BRIEF: Beginning with the line that holds "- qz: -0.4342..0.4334", retype the rest of the listing exactly, last line included.

DATA PROVIDED:
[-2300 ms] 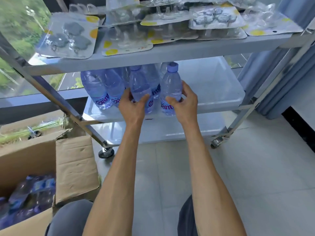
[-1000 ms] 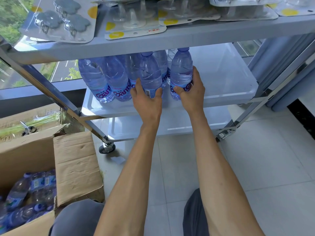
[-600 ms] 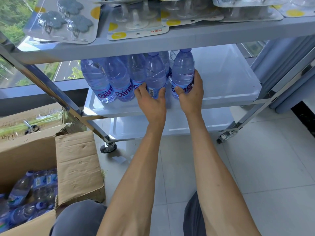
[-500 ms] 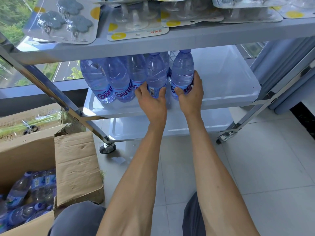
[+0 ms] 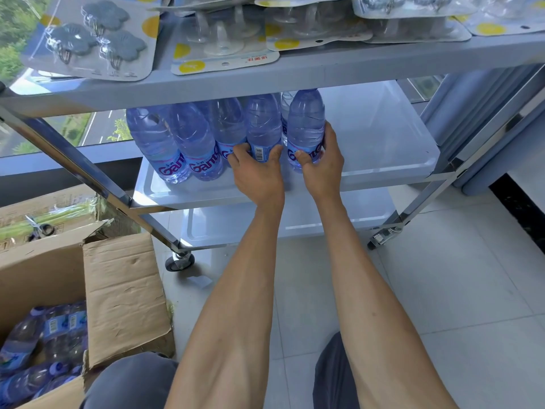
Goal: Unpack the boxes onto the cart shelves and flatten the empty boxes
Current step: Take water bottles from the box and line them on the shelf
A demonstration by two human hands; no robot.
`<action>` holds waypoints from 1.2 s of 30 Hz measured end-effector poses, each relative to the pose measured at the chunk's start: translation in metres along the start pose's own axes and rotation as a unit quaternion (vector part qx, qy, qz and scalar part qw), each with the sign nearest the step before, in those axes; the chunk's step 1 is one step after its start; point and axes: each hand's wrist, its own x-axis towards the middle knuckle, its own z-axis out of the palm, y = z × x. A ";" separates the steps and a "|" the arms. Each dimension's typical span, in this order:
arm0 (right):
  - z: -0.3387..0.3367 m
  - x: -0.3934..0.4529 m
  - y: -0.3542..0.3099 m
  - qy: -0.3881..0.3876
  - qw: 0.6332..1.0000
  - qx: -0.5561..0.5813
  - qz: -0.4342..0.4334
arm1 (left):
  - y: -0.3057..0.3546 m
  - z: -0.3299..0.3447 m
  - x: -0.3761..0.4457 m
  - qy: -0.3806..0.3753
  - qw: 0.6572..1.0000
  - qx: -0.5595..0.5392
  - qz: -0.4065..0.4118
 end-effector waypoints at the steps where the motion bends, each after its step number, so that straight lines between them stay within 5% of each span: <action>1: 0.000 0.001 0.000 -0.003 1.000 -0.001 0.001 | -0.001 0.000 0.001 0.000 1.000 0.002 0.002; 12: 0.011 0.009 0.003 -0.024 1.000 0.009 0.005 | -0.007 -0.003 0.011 -0.028 0.999 -0.019 0.023; 18: 0.020 0.007 0.004 -0.038 0.998 0.000 0.045 | -0.025 -0.028 0.027 0.040 0.998 -0.033 0.039; 27: 0.037 -0.004 0.007 0.056 0.994 -0.026 0.095 | -0.018 -0.035 0.037 0.045 0.998 0.034 -0.022; 36: 0.034 0.002 0.010 0.034 0.997 -0.044 0.058 | -0.019 -0.023 0.021 -0.083 0.994 0.054 0.050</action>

ANSWER FOR THE TASK:
  - qz: -0.4342..0.4334
arm1 (left):
  - y: -0.3057..0.3546 m
  - z: -0.3299..0.3447 m
  - x: -0.3761..0.4457 m
  - qy: -0.3806..0.3753
  - qw: 0.6572..1.0000
  - qx: -0.5595..0.5392
  - qz: -0.4065..0.4118
 end-effector waypoints at the steps where the motion bends, each after its step number, so that straight lines between them stay within 5% of each span: <action>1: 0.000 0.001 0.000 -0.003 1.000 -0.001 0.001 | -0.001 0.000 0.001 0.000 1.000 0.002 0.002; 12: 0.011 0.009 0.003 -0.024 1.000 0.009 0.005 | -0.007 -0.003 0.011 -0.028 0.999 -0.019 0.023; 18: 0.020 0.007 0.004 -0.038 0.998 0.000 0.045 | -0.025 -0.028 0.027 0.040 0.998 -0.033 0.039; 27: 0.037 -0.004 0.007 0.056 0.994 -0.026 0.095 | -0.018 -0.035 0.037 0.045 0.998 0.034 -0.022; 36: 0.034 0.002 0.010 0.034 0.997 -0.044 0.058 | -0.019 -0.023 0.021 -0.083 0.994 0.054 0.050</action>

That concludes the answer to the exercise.